TNF has been shown to be effective in treating intractable acne and may also induce acne

Tumor necrosis factor alpha inhibitors (TNFis) have been found to be effective in treating intractable acne, but recent systematic studies suggest that they may be associated with acne development in some cases. Suggested in the reviews.1

TNF-α inhibitors, which are approved for the treatment of inflammatory diseases, are sometimes used off-label for severe acne that does not respond to conventional treatments. However, their use may promote the development of acne, indicating a possible association between TNFis and acne.

As much of the available literature on this subject consists of unreviewed case reports, researchers chose to investigate this relationship further. This review was authored by his Aaron Gabriel W. Sandoval, MPhil, MSc from Harvard Medical School.

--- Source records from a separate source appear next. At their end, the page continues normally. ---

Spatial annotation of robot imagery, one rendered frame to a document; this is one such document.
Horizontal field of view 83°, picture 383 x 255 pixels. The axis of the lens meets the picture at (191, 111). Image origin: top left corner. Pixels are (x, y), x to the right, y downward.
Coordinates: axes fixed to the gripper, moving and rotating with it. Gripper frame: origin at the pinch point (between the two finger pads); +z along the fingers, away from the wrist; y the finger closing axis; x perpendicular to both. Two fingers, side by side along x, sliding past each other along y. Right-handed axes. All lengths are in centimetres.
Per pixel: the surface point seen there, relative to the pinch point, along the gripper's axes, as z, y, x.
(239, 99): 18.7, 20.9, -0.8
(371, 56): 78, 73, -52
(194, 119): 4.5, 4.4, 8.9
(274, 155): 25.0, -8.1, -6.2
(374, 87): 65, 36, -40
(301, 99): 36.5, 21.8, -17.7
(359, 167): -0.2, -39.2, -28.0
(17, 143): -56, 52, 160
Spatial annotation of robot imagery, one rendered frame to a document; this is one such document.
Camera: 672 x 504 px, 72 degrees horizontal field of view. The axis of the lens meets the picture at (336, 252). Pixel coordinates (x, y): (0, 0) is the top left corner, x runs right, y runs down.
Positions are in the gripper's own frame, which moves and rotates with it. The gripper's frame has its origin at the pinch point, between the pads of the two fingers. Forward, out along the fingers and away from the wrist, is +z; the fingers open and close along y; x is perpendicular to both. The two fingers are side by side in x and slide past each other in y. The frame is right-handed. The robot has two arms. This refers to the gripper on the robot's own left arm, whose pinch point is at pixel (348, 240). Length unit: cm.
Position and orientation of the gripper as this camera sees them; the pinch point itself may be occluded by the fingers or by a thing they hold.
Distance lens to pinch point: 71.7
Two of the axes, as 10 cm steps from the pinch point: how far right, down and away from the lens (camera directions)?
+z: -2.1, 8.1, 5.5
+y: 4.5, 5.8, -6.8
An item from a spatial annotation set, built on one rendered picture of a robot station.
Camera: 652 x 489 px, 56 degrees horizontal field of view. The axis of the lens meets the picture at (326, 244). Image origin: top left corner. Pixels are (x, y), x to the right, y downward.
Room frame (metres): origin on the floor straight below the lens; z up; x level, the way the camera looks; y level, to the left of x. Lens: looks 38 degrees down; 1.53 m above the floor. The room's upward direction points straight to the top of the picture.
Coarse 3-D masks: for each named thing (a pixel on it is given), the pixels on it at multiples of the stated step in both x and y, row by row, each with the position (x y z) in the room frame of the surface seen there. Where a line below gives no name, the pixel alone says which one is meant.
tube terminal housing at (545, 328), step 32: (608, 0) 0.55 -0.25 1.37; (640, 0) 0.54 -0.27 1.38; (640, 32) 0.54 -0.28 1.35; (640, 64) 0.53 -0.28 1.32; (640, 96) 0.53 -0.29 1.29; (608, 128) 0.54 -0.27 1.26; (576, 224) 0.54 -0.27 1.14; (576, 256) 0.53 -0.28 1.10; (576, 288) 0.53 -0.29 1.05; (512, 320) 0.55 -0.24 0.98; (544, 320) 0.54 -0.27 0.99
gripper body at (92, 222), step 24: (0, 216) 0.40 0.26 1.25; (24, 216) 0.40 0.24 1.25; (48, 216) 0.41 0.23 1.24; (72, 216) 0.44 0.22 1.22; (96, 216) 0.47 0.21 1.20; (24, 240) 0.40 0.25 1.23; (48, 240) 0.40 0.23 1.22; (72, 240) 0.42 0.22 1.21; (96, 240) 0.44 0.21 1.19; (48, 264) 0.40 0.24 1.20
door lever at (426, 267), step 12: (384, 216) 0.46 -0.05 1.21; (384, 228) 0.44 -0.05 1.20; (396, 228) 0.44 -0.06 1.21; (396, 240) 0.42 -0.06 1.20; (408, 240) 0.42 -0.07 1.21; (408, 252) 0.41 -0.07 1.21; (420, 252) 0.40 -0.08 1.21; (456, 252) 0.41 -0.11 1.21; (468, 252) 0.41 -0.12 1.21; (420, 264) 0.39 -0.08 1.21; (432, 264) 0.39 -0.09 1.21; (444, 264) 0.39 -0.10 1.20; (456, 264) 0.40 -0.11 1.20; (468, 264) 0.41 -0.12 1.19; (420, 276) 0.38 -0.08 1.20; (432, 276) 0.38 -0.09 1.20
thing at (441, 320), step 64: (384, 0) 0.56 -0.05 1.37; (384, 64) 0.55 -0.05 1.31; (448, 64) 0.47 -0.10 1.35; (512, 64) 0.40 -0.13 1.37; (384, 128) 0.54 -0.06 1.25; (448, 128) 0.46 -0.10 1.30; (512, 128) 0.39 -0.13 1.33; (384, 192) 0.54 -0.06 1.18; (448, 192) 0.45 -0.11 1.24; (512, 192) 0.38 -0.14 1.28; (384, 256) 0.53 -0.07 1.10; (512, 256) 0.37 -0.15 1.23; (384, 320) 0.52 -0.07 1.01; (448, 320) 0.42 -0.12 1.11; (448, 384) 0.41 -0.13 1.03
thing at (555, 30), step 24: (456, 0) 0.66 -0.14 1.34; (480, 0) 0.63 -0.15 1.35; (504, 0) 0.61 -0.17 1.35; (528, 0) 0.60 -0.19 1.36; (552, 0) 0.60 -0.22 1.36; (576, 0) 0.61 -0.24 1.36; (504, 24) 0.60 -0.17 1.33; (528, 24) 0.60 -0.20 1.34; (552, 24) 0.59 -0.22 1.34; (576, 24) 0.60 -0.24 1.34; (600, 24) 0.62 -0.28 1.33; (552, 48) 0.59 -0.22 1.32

“Given the elevation of cytokines such as tumor necrosis factor alpha (TNF), interleukin-17, and interleukin-1β in acne, TNF inhibitors (TNFis) may be a setting for severe, refractory acne or inflammatory syndromes.” writes Sandoval and colleagues. “However, acne development after TNFi use in other conditions has also been reported.”

The researcher’s review of the literature describes available research related to the use of TNFi in both the treatment and development of acne.2

Investigators conducted a systematic review of the available literature using PubMed and Web of Science searches with articles published from inception to October 2022 in these databases.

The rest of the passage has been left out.